Francisca Córdoba, la partera tradicional del Chocó que ha atendido más de 9 mil partos 

Fecha de publicación: 17 mar 2026
Francisca Córdoba, la partera tradicional del Chocó que ha atendido más de 9 mil partos 
Ella encarna la fuerza creadora de las mayoras afrocolombianas quienes cuidan la vida, preservan las tradiciones y son guardianas de los conocimientos ancestrales. 

Francisca Córdoba, la partera tradicional del Chocó que ha atendido más de 9 mil partos 

La partera indicó que ha atendido nacimientos que “vienen sentados, de pie”, lo que claramente eleva el grado de dificultad del procedimiento y suma a las experiencias que la convierten en un referente de la partería, que representa un activo importante para el cuidado comunitario. 

Buenaventura. Francisca Eulalia Córdoba Camacho es una mujer afrodescendiente, alta, espigada. Su voz firme refuerza el mensaje fuerte y maternal que hay en sus palabras.  

Conversar con ella es adentrarse a un mundo lleno de historias, específicamente de los 9 mil partos que ha atendido gracias a su labor como partera tradicional desarrollada por más de 30 años en diferentes municipios del departamento del Chocó. 

Istmina, Chocó, es el centro de operaciones de Asociación de Parteras de Istmina, liderada por Francisca, y que agrupa a parteras y parteros indígenas y afro, y, además es clave en la preservación de la partería ancestral tanto del departamento como del Pacífico. 

La conversa con Francisca, conocida como "Pacha Pasmo", se dio en Buenaventura el pasado mes de febrero en el marco del encuentro "Cuidar desde el Pacífico", realizado por el Ministerio de Igualdad y Equidad a través de la Dirección de Cuidado, en articulación con la Red Adelco y Aecid.

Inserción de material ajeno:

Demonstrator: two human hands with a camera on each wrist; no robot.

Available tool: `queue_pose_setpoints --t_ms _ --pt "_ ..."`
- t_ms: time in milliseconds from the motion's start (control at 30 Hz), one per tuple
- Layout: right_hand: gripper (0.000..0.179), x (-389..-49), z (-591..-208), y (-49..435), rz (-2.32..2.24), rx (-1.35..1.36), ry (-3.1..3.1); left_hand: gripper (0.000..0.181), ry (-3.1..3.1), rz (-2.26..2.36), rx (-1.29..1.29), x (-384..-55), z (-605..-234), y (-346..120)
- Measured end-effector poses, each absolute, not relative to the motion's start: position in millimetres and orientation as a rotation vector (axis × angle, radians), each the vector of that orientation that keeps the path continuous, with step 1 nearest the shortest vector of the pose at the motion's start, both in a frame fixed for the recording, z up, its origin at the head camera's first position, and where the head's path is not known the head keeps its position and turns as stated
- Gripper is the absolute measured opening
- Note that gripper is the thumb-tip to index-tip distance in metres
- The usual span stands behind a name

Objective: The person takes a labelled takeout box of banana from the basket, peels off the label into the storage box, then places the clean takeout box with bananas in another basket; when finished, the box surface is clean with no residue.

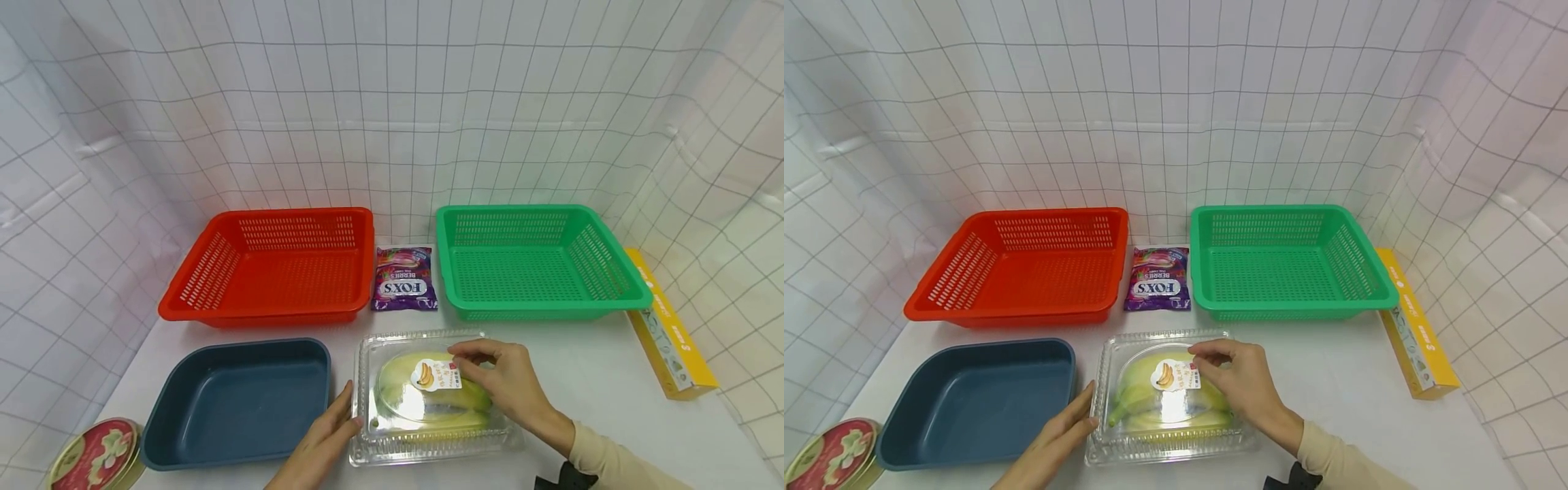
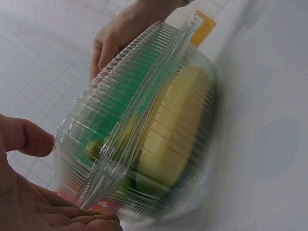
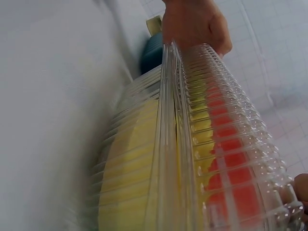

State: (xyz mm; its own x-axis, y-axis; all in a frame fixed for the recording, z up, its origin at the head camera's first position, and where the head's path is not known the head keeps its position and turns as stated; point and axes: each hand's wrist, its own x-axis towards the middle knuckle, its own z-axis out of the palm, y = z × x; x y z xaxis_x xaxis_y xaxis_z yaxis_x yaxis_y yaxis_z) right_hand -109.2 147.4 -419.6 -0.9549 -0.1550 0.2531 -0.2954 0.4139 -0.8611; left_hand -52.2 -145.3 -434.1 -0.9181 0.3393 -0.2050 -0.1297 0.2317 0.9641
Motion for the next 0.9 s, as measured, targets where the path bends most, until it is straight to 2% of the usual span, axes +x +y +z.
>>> queue_pose_setpoints --t_ms 600,900 --pt "0.013 -109.7 -419.3 151.8 1.931 0.363 -2.416 0.075 2.123 1.744 0.172 -51.4 -434.1 -145.2" --pt "0.012 -109.2 -417.7 152.9 1.886 0.410 -2.445 0.075 2.127 1.752 0.185 -51.1 -433.6 -145.0"
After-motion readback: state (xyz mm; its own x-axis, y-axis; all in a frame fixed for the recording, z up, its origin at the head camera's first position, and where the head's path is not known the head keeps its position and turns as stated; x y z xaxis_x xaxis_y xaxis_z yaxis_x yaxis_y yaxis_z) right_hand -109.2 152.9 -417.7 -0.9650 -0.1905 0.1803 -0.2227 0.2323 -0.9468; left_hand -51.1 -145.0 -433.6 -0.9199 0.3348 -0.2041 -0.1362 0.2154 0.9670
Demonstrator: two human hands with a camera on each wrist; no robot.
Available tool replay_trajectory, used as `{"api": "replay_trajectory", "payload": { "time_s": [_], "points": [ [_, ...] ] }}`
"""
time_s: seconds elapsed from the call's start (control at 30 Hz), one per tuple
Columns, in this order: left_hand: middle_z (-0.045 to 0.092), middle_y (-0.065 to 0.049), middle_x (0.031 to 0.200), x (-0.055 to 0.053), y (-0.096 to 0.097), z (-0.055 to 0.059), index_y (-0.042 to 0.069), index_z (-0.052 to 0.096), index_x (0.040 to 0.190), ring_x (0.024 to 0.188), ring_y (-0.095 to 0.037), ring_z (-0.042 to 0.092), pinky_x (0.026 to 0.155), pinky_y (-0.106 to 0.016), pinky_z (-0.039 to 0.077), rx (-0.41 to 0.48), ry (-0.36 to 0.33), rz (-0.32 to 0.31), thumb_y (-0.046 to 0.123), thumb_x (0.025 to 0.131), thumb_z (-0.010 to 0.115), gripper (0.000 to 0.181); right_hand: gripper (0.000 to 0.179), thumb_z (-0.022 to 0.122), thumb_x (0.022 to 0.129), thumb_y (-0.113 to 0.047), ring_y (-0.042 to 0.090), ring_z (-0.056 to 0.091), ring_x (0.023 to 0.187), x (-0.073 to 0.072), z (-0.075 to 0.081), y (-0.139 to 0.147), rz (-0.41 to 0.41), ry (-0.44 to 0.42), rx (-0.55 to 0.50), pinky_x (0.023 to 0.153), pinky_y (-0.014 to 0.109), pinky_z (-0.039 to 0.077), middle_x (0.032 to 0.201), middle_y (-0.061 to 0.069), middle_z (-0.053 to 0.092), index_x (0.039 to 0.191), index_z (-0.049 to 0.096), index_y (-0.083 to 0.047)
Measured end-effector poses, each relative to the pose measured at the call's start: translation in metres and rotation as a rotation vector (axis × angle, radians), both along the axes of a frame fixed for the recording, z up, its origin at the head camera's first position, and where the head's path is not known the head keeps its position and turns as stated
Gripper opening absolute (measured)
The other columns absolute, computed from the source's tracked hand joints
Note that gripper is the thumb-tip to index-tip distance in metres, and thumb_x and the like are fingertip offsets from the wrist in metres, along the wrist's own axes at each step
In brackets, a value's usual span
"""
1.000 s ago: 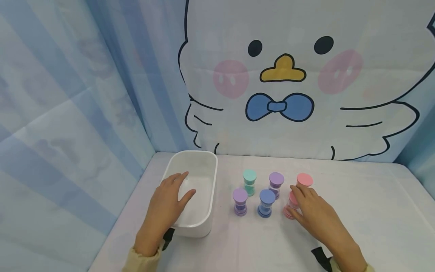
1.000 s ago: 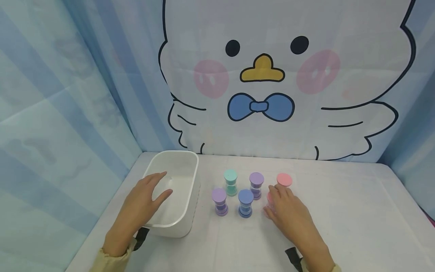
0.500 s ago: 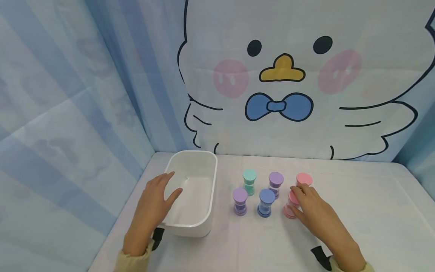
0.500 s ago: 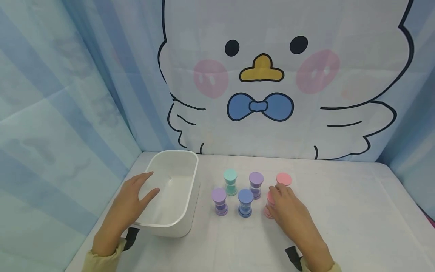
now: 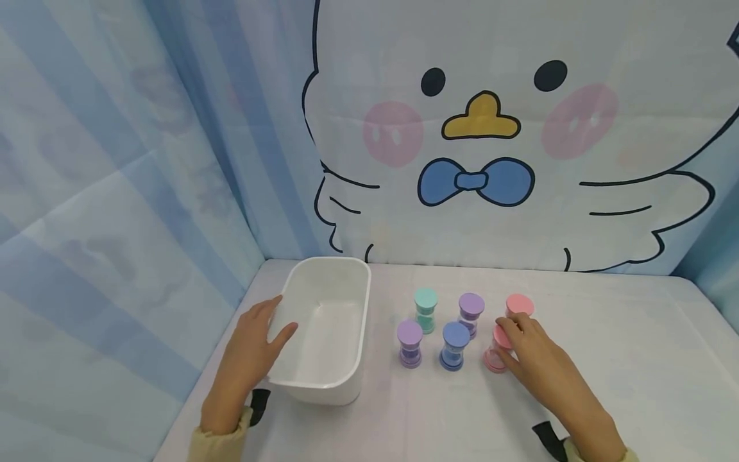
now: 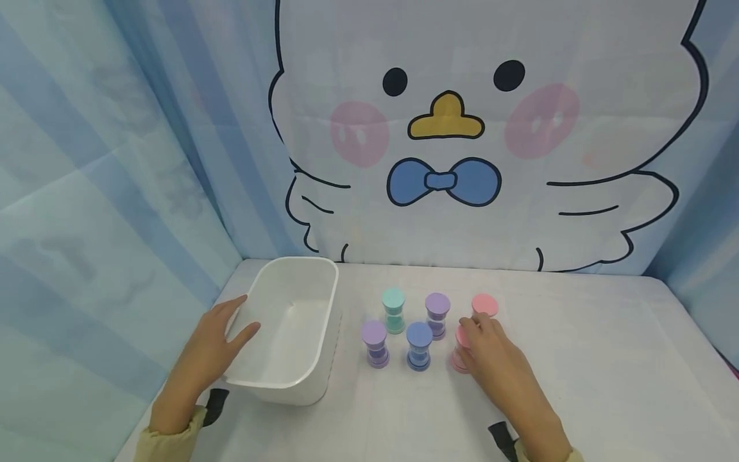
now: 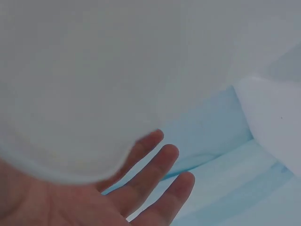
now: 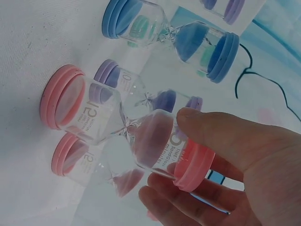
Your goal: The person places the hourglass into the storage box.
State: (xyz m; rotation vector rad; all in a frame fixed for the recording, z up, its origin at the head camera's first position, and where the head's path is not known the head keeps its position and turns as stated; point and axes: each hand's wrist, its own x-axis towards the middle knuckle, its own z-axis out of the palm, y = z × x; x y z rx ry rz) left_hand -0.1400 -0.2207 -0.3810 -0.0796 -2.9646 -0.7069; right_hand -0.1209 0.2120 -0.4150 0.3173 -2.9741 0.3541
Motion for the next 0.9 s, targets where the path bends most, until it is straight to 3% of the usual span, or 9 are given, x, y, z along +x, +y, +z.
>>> {"api": "replay_trajectory", "payload": {
  "time_s": [0.13,0.3,0.53,0.9],
  "points": [
    [0.036,-0.026,0.153,0.000,-0.007,-0.002,0.000,0.033,0.151,0.139,-0.045,0.036,0.109,-0.062,0.035,0.049,-0.076,0.020,0.039,0.099,0.060,0.071,0.055,0.085,0.078,-0.018,0.033,0.056,0.105,-0.001,-0.001,0.000,0.001,0.009,-0.005,0.085,0.051,0.056,0.119,0.019,0.056,0.124,0.059,0.001],
    [0.040,-0.026,0.150,0.000,-0.012,-0.002,0.003,0.031,0.153,0.133,-0.044,0.045,0.104,-0.060,0.042,0.092,-0.131,0.033,0.042,0.100,0.058,0.071,0.054,0.085,0.078,-0.017,0.031,0.056,0.104,-0.002,-0.002,0.000,0.002,0.023,-0.013,0.086,0.050,0.056,0.118,0.018,0.057,0.123,0.060,0.001],
    [0.044,-0.023,0.148,-0.001,-0.020,-0.004,0.003,0.038,0.149,0.127,-0.041,0.053,0.099,-0.052,0.050,0.190,-0.103,0.001,0.031,0.102,0.056,0.058,0.054,0.085,0.078,-0.017,0.030,0.059,0.103,-0.002,-0.004,0.001,0.010,0.023,-0.044,0.088,0.049,0.055,0.116,0.017,0.058,0.123,0.061,0.000],
    [0.060,-0.022,0.129,-0.008,-0.030,-0.012,0.008,0.048,0.143,0.114,-0.038,0.061,0.087,-0.047,0.057,0.315,-0.098,-0.020,0.031,0.101,0.059,0.049,0.056,0.085,0.079,-0.019,0.034,0.061,0.108,-0.003,-0.004,0.003,0.001,0.012,-0.056,0.090,0.051,0.054,0.121,0.020,0.059,0.125,0.059,0.000]
  ]
}}
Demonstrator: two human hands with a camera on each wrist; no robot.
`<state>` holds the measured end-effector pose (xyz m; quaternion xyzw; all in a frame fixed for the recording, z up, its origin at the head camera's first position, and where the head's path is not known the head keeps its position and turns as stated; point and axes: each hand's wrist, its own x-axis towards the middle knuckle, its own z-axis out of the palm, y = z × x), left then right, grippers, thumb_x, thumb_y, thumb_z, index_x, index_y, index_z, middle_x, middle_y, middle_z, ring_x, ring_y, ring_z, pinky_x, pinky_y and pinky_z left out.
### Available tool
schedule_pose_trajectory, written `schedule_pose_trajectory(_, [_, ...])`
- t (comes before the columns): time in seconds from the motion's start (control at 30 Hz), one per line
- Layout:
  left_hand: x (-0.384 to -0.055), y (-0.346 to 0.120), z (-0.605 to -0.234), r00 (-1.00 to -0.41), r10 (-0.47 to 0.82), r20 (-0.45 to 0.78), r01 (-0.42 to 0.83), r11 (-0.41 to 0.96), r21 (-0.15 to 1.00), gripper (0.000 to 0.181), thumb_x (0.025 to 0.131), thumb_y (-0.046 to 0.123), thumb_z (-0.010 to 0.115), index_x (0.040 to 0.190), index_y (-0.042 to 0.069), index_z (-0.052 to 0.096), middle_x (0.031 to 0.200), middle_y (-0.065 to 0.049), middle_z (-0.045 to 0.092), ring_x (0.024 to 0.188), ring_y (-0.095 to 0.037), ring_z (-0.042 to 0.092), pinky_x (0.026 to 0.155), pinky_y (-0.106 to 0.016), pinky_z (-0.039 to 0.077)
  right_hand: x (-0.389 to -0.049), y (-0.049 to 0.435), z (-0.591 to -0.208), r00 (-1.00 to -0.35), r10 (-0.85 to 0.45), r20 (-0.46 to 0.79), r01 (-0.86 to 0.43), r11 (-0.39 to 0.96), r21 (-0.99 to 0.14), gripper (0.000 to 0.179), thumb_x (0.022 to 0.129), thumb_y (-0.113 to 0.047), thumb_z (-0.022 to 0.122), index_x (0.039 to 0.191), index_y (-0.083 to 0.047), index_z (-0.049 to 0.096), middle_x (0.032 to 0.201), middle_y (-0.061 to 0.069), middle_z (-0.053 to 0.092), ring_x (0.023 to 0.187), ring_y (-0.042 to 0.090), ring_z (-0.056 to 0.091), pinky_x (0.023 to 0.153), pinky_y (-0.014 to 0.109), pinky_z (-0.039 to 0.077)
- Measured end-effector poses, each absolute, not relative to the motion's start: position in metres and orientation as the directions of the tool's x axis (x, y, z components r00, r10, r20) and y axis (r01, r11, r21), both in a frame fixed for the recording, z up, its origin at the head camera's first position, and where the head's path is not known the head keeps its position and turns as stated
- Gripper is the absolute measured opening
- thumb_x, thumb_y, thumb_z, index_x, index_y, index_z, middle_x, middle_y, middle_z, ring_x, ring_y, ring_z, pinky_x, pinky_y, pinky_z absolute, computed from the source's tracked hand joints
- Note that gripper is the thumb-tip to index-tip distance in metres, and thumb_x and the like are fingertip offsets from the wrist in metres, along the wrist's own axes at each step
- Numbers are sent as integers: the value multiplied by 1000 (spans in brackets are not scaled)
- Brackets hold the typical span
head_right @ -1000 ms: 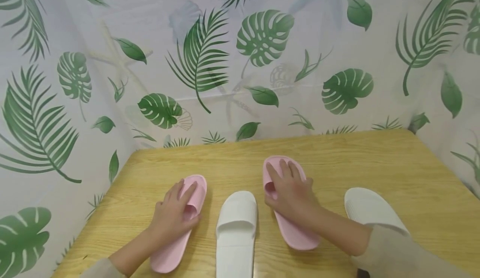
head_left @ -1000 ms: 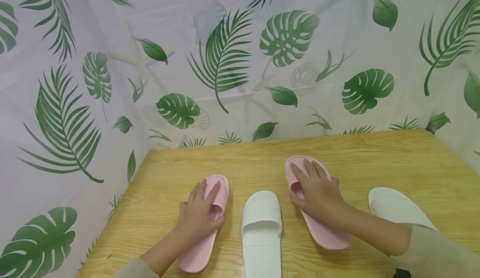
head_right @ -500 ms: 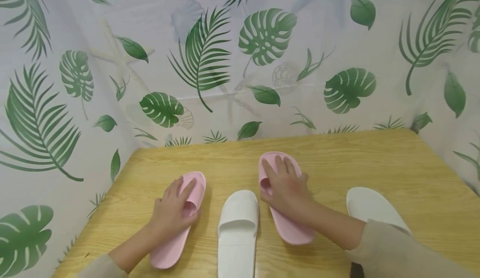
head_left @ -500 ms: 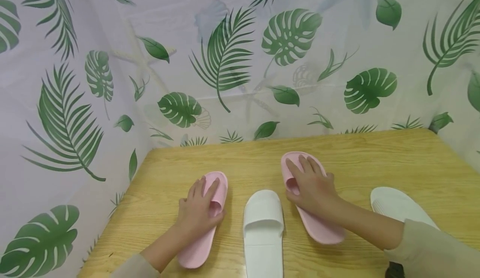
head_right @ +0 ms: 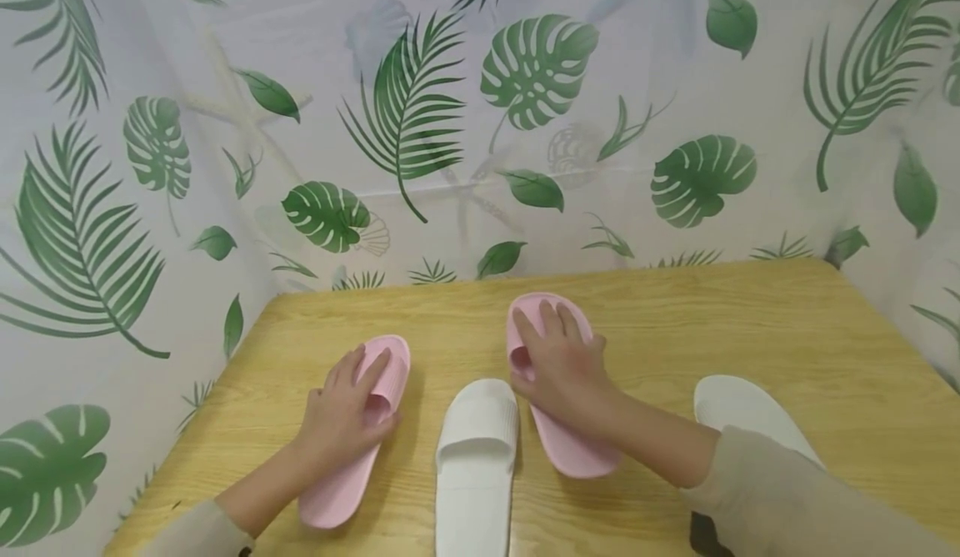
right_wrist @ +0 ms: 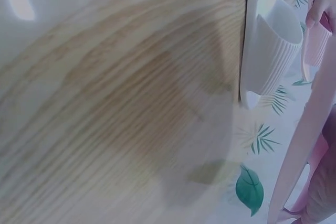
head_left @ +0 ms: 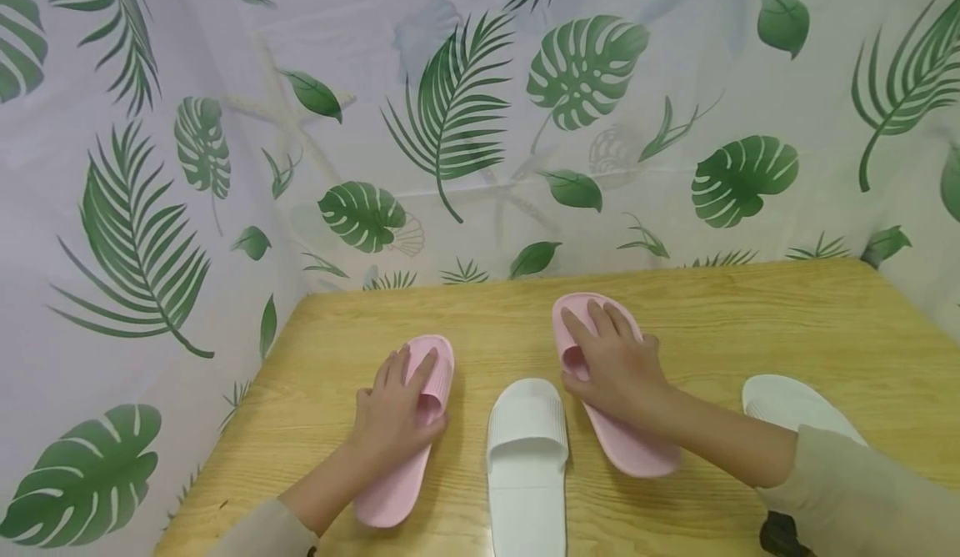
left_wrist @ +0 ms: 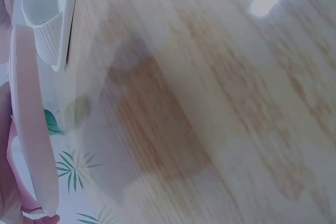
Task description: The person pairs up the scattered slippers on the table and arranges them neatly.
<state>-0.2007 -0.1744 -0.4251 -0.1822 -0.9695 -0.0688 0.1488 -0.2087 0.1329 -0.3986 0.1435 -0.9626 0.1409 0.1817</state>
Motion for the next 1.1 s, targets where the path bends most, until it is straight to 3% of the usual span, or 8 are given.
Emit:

El objetivo del espacio fue fortalecer las iniciativas locales de cuidado comunitario mediante la entrega de activos y el reconocimiento de saberes. 

Hasta el “bello puerto del mar” llegaron organizaciones de cuidadoras y cuidadores comunitarios para que una vez más destacaron la gestión del ministerio de Igualdad para garantizar que las labores de cuidado que adelantan, las sigan realizando en condiciones dignas. 

Nuestra partera expresó sentirse físicamente cansada porque el día anterior atendió el parte de una niña que venía de cara. Aun así, sacó fuerzas para contarnos que todo transcurría normal, cuando, al hacerle el tacto a la parturienta, sintió cómo succionaban sus dedos.  

“Yo halé mi mano porque me pareció muy raro. Estaba con mi hija de crianza y le dije: -el parto que vamos a tener es un fenómeno. Después busqué un espéculo, alumbré a la mamá con una linterna y le vi los ojitos a la criatura. Luego llamé a una amiga que es doctora y me explicó que eso pasa cuando vienen de cara, por eso tenía todo listo, por si teníamos que salir al médico, pero bendito sea Dios todo salió muy bien”, relató “Pacha Pasmo”. 

La partera nos contó que ha atendido nacimientos que “vienen sentados, de pie”, lo que claramente eleva el grado de dificultad del procedimiento. Esta destreza es un ejemplo de la experiencia adquirida durante tantos años, que la convierten en un referente de la partería. Sin duda, su labor representa un activo importante para el cuidado comunitario. 

La “seño Francisca” es pilar de su comunidad, la juventud acude a ella para recibir consejos, regaños o refugio en caso de problemas familiares. Ella encarna la fuerza creadora de las mayoras afrocolombianas quienes cuidan la vida, preservan las tradiciones y son guardianas de los conocimientos ancestrales. 

Córdoba destacó la labor del ministerio de Igualdad, particularmente en el fortalecimiento de sus organizaciones. “Nosotros no teníamos una silla de ruedas y ahí la tenemos, tampoco, una camilla de manos y allí está. Ahora ya tenemos una pesa bebé, lo cual es de mucha ayuda”. Agregó que el ministerio se ha convertido en un gran aliado para su asociación, porque “han creído en nosotros, hemos construido una relación de confianza basada en la transparencia”. 

“Pacha Pasmo” es una convencida de que la partería tradicional seguirá viva, pues cada vez hay más jóvenes, mujeres y hombres, que quieren aprender a quienes, como ella, les transmiten sus conocimientos con amor, sabiduría, rigurosidad y mucha paciencia. En ese contexto, insistió en que es prioritario que el ministerio de Igualdad y Equidad continúe, para seguir contando con su respaldo y capacidad institucional.  

“Para mí, lo más bonito de esto es que un niño nazca en comunidad, porque estar en comunidad es estar rodeado de tus abuelas, tus tías, de tu familia y tu gente”. Nos dijo Francisca antes de terminar la conversa.